3. Storage on Spider
Tip
Spider is meant for processing of big data, thus it supports several storage backends. In this page you will learn:
which internal and external storage systems we support
best practices to manage your data
3.1. Internal storage
The available filesystems on Spider are CephFS and SSDs. Home and project spaces are mounted on CephFS, while the batch worker nodes have large scratch areas on local SSD.
CephFS is a distibuted parallel filesystem which stores files as objects and it is suitable for workloads that deal with comparably large files. Please note that conda/pip packages handling lots of small files can slow down the system response. For high I/O performance, we recommend the local scratch of the worker nodes on SSDs.

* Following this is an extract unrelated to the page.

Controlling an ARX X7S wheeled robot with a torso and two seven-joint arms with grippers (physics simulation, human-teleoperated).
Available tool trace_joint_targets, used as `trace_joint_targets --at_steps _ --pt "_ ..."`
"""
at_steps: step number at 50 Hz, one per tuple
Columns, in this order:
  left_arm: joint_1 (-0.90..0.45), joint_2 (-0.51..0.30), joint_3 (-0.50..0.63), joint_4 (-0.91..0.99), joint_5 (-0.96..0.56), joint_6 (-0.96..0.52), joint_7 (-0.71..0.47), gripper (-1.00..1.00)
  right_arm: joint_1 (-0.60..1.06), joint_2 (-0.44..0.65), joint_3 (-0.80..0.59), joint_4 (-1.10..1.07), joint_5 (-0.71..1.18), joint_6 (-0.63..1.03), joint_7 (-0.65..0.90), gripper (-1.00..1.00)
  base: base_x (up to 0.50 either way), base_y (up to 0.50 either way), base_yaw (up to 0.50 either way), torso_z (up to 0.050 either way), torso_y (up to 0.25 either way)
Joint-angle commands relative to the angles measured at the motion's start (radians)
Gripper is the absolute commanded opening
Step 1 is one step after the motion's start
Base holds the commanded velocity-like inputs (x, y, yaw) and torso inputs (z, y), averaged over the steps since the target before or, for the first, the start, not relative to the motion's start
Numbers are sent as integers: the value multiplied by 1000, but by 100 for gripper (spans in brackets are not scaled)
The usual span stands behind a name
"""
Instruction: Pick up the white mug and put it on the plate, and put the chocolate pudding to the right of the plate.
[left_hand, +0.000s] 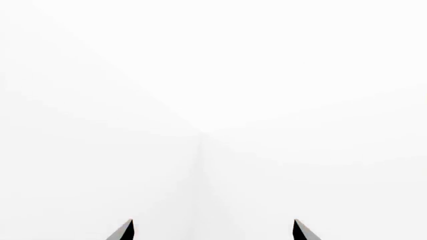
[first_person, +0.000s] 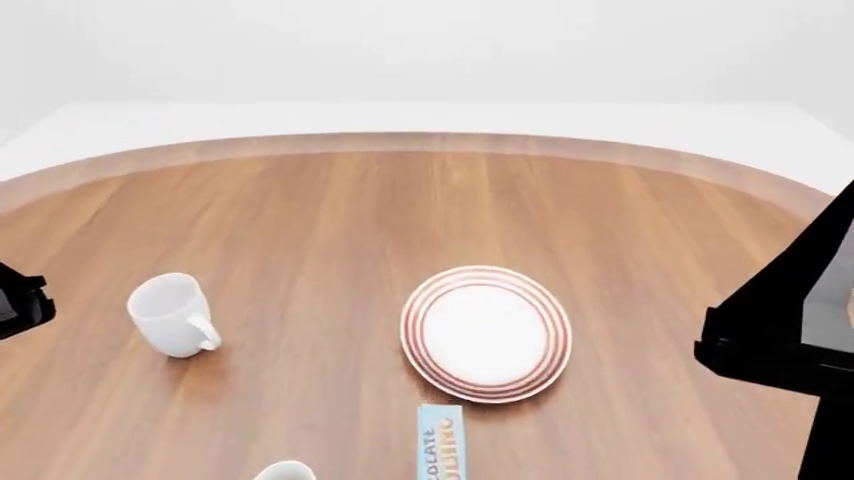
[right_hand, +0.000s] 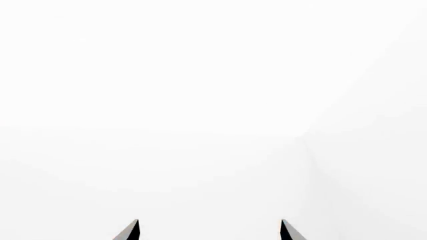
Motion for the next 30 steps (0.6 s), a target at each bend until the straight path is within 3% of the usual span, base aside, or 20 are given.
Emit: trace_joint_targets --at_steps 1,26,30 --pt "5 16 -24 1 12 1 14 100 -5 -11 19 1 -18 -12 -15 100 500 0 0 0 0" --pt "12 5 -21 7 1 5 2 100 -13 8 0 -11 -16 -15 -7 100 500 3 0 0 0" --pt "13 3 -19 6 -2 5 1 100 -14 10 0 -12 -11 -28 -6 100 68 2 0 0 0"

3.1.1. Transfers within Spider
To transfer data between directories located within
Spider we advise
you to use the unix commands cp and rsync. Other options may be
available, but these are currently not supported by us.

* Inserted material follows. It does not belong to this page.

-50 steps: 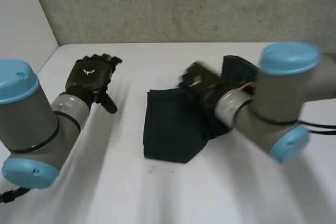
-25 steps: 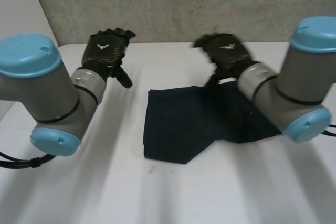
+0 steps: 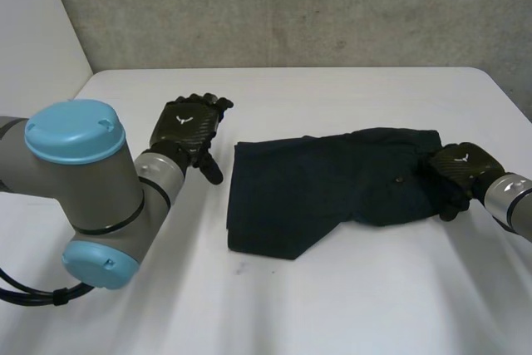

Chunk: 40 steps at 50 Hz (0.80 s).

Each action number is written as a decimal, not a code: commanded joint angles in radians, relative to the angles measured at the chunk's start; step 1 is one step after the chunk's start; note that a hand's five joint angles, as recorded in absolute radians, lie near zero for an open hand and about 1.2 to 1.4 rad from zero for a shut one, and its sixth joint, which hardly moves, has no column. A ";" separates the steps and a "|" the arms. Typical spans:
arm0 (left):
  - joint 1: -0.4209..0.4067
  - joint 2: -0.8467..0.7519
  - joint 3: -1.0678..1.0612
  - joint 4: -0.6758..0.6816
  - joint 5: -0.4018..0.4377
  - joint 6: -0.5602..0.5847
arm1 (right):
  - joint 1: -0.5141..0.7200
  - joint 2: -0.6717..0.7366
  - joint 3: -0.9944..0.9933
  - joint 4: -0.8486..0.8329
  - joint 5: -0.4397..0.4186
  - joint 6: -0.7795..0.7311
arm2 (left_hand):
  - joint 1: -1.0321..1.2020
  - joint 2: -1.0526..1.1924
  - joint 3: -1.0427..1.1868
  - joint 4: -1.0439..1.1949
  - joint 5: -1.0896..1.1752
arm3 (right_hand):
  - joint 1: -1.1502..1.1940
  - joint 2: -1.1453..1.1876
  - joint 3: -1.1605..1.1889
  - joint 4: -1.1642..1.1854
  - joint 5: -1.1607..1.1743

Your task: Fold the shorts.

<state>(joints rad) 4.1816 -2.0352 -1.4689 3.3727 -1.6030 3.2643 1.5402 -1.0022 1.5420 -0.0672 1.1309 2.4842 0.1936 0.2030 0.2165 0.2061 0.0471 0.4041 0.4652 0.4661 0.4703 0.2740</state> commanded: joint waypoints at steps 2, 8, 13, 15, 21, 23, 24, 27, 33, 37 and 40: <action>0.000 -0.007 -0.002 0.000 0.000 0.000 | -0.009 0.063 -0.034 -0.029 0.001 0.007 | 0.002 -0.007 -0.021 -0.010 -0.026 | 0.154 0.092 0.092 0.087 0.109; 0.002 -0.008 -0.004 0.000 0.002 0.000 | -0.012 0.086 -0.046 -0.046 0.000 0.005 | 0.002 -0.007 -0.021 -0.010 -0.026 | 0.692 0.631 0.630 0.626 0.647; 0.002 -0.007 -0.010 0.000 0.002 0.000 | -0.017 0.076 -0.046 -0.092 0.004 0.007 | -0.001 -0.010 -0.024 -0.013 -0.029 | 0.992 0.931 0.930 0.926 0.948; 0.000 -0.002 -0.011 0.000 0.002 0.000 | -0.017 0.063 -0.045 -0.097 0.006 -0.002 | -0.001 -0.010 -0.024 -0.013 -0.029 | 0.992 0.931 0.930 0.926 0.948; 0.002 0.009 -0.016 0.000 0.000 0.000 | -0.008 -0.028 -0.066 -0.092 0.013 -0.043 | -0.001 -0.010 -0.024 -0.013 -0.029 | 0.992 0.931 0.930 0.926 0.948; 0.002 0.012 -0.016 0.000 0.000 0.000 | 0.006 -0.039 -0.077 -0.092 0.013 -0.070 | -0.001 -0.010 -0.024 -0.013 -0.029 | 0.992 0.931 0.930 0.926 0.948; 0.002 0.013 -0.016 0.000 0.000 0.000 | 0.020 -0.045 -0.082 -0.092 0.013 -0.083 | -0.001 -0.010 -0.024 -0.013 -0.029 | 0.992 0.931 0.930 0.926 0.948; 0.003 0.018 -0.016 0.000 -0.005 0.000 | 0.125 -0.055 -0.120 -0.089 0.012 -0.171 | -0.001 -0.010 -0.024 -0.013 -0.029 | 0.992 0.931 0.930 0.926 0.948; 0.006 0.023 -0.016 0.000 -0.008 0.000 | 0.389 -0.049 -0.183 -0.082 -0.006 -0.397 | -0.004 -0.013 -0.026 -0.016 -0.032 | 0.992 0.931 0.930 0.926 0.948; 0.006 0.029 -0.019 -0.003 -0.008 0.000 | 0.526 0.010 -0.184 -0.083 -0.029 -0.499 | -0.004 -0.013 -0.027 -0.016 -0.032 | 0.992 0.931 0.930 0.926 0.948; 0.006 0.032 -0.027 -0.001 -0.008 0.000 | 0.604 0.059 -0.171 -0.082 -0.075 -0.531 | -0.004 -0.013 -0.027 -0.016 -0.032 | 0.992 0.931 0.930 0.926 0.948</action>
<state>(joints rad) 4.1877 -2.0111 -1.4858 3.3723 -1.6105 3.2643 1.9576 -1.0356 1.3614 -0.1496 1.1202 2.0657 0.1936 0.2029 0.2165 0.2061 0.0471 0.9522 1.1781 1.2058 1.1888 0.9652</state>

Help on these commands can be found by (i) typing man cp or man rsync
on the command line after logging into the system, or (ii) by contacting
our helpdesk.
Warning
When copying data on the local filesystem and accross different project space folders we suggest you to copy your data and then remove the source files instead of moving the data. This will ensure that the new copy inherits the permissions of the destination project folder.
3.1.2. Spider filesystems
3.1.2.1. Using Home
Spider provides each user with a globally mounted
home directory named /home/[USERNAME]. This directory is
accessible from all nodes.
This is also the directory that you as a user will find yourself in upon first
login into this system. The data stored in the home folder will
remain available for the duration of your project.
3.1.2.2. Using project spaces
Similarly to home folders, Spider’s project spaces are also available on all worker nodes and login node. The following paths are available:
/project/[Project Name]/Data/project/[Project Name]/Public/project/[Project Name]/Share/project/[Project Name]/Software
This allows you to easily access your software, data and output from the project spaces on the worker nodes. See below for an example of a command that could be executed on a worker node (from a job submitted with SLURM):
sh /project/[Project Name]/Software/[script].sh /project/[Project Name]/Data/[input file(s)] /home/[USER]/[output]
3.1.2.3. Using scientific catalogs
Scientific catalogs allows you to share software and data repositories accross projects. For example if you would
like to share a large biobank of data with other research projects you could request access
to upload to the scientific catalogue. Then it will be accessible at /catalog from the worker nodes similarly
to the /home and /project folders.
To request access to add a shared catalogue please reach out to our helpdesk.
3.1.2.4. Using scratch
Each of the Spider worker nodes has a large scratch area on local SSD, which can be accessed via $TMPDIR.
These scratch directories enable particularly efficient data I/O for large data
processing pipelines that can be split up into many parallel independent jobs.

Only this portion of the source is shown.